Within the entries below, the lines from the one with "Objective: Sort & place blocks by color" through the one with "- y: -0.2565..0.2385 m" are to be set down exactly, both ends kept.

▶ **Data entries**:
---------------

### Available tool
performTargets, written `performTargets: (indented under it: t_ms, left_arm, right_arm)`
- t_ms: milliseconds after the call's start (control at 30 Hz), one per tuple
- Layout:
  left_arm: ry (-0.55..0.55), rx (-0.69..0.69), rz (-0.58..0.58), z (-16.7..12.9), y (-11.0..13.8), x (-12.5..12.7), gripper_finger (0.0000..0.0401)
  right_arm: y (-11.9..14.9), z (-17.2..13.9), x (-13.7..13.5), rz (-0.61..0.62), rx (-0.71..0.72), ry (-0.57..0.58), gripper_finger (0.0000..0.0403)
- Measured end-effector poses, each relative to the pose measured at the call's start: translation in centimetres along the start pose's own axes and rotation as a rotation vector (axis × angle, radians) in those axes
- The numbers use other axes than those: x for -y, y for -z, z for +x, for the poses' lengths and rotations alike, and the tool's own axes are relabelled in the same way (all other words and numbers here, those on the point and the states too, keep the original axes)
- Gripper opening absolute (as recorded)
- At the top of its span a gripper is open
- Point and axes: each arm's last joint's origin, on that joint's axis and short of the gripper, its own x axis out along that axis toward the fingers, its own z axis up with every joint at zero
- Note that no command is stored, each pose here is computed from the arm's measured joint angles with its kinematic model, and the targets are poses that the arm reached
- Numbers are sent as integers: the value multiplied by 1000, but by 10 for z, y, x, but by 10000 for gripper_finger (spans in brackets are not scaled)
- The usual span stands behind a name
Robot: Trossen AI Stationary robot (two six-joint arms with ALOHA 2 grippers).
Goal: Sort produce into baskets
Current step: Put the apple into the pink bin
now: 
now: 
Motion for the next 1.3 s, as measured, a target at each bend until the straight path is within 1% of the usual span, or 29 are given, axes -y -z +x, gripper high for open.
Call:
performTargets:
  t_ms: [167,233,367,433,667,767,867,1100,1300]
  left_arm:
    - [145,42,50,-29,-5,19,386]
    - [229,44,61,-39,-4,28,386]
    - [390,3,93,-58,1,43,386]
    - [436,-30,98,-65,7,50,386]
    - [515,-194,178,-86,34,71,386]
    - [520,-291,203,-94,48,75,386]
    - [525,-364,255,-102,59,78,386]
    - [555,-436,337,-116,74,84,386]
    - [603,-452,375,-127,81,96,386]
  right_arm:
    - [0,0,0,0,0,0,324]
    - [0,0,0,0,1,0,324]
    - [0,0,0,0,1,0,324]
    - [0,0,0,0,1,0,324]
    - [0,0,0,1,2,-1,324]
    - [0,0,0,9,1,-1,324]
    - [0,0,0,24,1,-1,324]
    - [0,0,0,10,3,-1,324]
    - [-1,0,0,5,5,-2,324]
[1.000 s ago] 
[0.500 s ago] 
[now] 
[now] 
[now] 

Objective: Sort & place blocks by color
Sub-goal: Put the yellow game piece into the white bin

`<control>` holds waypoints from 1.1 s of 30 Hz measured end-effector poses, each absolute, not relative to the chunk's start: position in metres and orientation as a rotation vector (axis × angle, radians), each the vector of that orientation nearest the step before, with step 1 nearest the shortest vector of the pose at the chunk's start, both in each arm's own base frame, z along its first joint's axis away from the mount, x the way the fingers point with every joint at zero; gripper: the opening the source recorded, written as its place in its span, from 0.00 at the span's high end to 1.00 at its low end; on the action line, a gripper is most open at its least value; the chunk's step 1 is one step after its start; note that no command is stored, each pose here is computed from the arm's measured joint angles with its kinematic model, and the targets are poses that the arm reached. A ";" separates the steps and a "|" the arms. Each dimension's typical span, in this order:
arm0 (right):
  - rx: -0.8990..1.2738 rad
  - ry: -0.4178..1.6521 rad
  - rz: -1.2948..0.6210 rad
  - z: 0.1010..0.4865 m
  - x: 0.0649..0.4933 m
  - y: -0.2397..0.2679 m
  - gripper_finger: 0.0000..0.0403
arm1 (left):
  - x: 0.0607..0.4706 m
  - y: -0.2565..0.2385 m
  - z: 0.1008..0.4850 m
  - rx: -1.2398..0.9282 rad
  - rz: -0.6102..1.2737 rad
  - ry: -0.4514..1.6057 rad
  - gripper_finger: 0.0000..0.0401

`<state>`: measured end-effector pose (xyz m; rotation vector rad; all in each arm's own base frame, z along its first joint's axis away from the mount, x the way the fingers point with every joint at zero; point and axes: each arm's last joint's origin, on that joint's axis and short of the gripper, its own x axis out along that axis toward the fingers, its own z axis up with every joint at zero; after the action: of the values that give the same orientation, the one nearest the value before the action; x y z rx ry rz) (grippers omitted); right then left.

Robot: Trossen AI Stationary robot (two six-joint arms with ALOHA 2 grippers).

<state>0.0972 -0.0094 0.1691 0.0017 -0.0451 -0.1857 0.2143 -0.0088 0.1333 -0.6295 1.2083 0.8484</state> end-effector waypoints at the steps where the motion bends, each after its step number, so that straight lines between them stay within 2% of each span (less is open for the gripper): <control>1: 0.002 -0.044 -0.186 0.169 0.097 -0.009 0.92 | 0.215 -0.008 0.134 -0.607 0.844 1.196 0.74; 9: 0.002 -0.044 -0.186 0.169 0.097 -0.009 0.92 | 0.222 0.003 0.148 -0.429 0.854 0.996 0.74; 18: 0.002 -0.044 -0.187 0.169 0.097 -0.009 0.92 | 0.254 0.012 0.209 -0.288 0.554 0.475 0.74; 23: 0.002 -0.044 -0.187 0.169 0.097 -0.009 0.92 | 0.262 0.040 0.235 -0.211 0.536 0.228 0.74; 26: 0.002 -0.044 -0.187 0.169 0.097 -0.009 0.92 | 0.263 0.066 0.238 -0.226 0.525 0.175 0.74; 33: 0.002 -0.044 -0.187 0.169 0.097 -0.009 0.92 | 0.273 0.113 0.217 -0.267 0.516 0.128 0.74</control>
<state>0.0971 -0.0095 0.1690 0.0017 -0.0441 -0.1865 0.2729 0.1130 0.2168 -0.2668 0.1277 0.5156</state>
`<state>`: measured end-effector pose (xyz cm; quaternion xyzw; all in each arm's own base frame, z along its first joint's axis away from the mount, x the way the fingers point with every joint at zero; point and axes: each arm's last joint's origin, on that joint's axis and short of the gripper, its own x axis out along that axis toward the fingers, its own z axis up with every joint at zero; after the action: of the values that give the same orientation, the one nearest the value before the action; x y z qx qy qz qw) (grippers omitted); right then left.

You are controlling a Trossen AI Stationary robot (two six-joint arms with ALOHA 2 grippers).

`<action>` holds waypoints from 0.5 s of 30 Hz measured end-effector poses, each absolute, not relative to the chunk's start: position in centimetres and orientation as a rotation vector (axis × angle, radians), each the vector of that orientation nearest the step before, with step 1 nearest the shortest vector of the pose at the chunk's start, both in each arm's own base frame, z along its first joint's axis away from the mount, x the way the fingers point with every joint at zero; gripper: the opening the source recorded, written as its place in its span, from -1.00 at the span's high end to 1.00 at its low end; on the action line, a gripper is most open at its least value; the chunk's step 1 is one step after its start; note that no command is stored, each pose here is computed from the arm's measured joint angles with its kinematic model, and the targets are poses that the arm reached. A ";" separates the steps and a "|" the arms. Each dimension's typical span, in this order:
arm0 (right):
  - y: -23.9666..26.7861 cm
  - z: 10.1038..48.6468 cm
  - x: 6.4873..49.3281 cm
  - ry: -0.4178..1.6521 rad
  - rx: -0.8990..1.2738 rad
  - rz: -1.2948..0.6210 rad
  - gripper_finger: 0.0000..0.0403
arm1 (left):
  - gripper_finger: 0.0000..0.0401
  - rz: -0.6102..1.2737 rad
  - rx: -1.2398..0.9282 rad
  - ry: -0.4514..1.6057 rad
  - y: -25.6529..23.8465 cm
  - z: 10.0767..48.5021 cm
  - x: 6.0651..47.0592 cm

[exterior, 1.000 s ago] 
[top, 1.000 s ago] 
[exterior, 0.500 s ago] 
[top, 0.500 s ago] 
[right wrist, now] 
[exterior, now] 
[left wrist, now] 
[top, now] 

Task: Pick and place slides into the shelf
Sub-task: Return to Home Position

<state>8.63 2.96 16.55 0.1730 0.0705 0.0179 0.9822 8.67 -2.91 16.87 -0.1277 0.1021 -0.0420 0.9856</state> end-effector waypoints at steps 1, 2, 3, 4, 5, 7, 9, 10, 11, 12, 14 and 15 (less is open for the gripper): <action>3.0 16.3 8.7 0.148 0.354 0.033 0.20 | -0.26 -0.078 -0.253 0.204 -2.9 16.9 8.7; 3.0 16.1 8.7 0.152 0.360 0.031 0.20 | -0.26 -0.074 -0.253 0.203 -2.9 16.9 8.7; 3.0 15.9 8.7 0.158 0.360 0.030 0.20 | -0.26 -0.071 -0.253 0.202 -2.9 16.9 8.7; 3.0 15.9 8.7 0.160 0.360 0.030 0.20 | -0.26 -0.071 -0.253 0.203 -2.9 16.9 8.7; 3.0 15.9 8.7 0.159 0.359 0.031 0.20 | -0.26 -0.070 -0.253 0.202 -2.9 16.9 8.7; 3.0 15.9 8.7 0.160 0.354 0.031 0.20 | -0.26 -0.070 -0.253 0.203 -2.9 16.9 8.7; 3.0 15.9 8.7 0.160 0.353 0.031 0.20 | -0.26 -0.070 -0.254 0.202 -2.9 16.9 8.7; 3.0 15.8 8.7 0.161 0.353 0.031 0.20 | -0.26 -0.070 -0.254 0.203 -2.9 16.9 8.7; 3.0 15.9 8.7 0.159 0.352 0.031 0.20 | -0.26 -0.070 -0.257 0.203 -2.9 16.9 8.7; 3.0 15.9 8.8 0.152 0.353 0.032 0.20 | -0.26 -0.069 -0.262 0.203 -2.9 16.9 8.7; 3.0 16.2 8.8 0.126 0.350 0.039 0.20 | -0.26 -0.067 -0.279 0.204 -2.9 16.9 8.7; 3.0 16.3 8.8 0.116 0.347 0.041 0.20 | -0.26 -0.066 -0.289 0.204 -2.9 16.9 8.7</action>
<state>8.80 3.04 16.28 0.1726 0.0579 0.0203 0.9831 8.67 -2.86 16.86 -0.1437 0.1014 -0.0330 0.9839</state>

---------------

▶ **Result of this exercise**:
Objective: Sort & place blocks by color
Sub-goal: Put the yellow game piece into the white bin

`<control>` holds waypoints from 1.1 s of 30 Hz measured end-effector poses, each absolute, not relative to the chunk's start: position in metres and orientation as a rotation vector (axis × angle, radians), each the vector of that orientation nearest the step before, with step 1 nearest the shortest vector of the pose at the chunk's start, both in each arm's own base frame, z along its first joint's axis away from the mount, x the way the fingers point with every joint at zero; gripper: the opening the source recorded, written as its place in its span, from 0.00 at the span's high end to 1.00 at its low end; on the action line, a gripper is most open at its least value; the chunk's step 1 is one step after its start; note that no command is stored, each pose here is computed from the arm's measured joint angles with its kinematic model, and the targets are poses that the arm reached. A ";" separates the steps and a "|" the arms. Each dimension's typical span, in this order:
arm0 (right):
  - rx: -0.8990..1.2738 rad
  - ry: -0.4178..1.6521 rad
  - rz: -1.2948..0.6210 rad
  - z: 0.1010..0.4865 m
  - x: 0.0649..0.4933 m
  - y: -0.2397..0.2679 m
  - gripper_finger: 0.0000..0.0403
arm1 (left):
  - x: 0.0607..0.4706 m
  - y: -0.2565..0.2385 m

Work on this exercise is done.